## Instructions for the task:
Only one number is expected here, namely how many lines of the entries below hold the string "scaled".

## Dataset records:

------------------------------

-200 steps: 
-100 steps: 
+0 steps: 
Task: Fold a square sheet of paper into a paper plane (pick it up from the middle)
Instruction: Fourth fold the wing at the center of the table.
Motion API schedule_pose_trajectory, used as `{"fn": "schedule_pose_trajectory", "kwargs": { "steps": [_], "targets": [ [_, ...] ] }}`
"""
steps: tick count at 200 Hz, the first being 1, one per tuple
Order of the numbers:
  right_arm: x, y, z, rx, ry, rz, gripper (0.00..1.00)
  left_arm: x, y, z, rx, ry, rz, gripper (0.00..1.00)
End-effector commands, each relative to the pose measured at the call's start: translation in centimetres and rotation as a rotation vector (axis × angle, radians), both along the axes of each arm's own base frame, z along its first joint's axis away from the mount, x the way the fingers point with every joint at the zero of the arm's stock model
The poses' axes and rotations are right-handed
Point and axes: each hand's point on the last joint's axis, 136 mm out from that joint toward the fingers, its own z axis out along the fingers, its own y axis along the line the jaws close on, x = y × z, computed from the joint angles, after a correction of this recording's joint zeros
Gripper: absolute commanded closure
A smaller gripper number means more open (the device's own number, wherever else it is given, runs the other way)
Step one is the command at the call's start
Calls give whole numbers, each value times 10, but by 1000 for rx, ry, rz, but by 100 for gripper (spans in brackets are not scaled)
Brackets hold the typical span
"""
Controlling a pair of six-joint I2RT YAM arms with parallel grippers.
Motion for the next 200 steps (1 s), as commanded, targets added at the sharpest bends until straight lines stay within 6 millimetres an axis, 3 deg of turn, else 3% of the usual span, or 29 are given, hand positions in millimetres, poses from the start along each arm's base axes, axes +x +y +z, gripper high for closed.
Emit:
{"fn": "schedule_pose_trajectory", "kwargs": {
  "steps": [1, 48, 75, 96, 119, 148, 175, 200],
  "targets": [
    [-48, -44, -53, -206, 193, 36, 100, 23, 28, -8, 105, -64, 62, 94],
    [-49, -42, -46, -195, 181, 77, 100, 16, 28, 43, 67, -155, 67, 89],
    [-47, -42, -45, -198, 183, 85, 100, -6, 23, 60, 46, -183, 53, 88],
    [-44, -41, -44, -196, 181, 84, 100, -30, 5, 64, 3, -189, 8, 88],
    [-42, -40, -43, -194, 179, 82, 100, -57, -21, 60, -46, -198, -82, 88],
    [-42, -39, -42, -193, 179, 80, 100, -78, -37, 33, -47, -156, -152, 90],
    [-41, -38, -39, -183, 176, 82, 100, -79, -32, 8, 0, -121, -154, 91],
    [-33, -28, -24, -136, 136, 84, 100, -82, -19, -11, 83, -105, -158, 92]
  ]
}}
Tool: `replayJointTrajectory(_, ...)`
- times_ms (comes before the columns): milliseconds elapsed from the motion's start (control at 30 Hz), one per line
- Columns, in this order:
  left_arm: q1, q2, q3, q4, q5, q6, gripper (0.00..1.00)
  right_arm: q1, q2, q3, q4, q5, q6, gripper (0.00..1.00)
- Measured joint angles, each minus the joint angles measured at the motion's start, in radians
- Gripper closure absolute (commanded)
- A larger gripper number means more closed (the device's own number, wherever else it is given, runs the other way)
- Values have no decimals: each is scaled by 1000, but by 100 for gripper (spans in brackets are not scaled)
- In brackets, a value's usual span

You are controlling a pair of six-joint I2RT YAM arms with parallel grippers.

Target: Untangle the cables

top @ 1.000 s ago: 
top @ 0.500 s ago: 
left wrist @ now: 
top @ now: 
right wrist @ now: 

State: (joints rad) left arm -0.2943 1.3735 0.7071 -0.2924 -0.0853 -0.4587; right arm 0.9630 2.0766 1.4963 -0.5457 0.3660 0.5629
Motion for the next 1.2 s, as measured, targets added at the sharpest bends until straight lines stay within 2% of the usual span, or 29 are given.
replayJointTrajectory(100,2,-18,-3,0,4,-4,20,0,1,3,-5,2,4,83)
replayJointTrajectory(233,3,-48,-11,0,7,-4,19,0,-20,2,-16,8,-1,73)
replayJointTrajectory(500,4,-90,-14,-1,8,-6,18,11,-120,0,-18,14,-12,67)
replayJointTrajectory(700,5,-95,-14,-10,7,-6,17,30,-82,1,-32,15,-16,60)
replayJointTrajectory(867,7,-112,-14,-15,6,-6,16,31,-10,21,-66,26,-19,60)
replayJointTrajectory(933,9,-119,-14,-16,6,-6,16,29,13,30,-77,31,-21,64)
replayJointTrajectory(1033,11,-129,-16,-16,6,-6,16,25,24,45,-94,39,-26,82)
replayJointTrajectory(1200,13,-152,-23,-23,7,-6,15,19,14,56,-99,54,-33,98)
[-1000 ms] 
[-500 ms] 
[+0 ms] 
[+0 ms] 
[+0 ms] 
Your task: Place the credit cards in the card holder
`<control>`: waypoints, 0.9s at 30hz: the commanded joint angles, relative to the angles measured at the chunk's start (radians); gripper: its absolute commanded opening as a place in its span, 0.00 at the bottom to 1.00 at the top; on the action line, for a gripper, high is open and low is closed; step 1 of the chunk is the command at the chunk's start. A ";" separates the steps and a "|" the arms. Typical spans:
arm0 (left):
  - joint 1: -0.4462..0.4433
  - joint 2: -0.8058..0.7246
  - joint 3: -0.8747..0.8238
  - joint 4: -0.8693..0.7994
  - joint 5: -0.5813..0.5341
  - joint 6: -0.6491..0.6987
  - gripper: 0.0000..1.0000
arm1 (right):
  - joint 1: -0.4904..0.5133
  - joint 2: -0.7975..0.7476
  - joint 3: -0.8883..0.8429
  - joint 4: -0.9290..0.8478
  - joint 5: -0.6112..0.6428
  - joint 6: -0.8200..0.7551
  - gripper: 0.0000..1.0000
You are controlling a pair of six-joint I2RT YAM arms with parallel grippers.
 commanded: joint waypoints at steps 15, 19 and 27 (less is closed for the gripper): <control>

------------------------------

## Response to this exercise:
2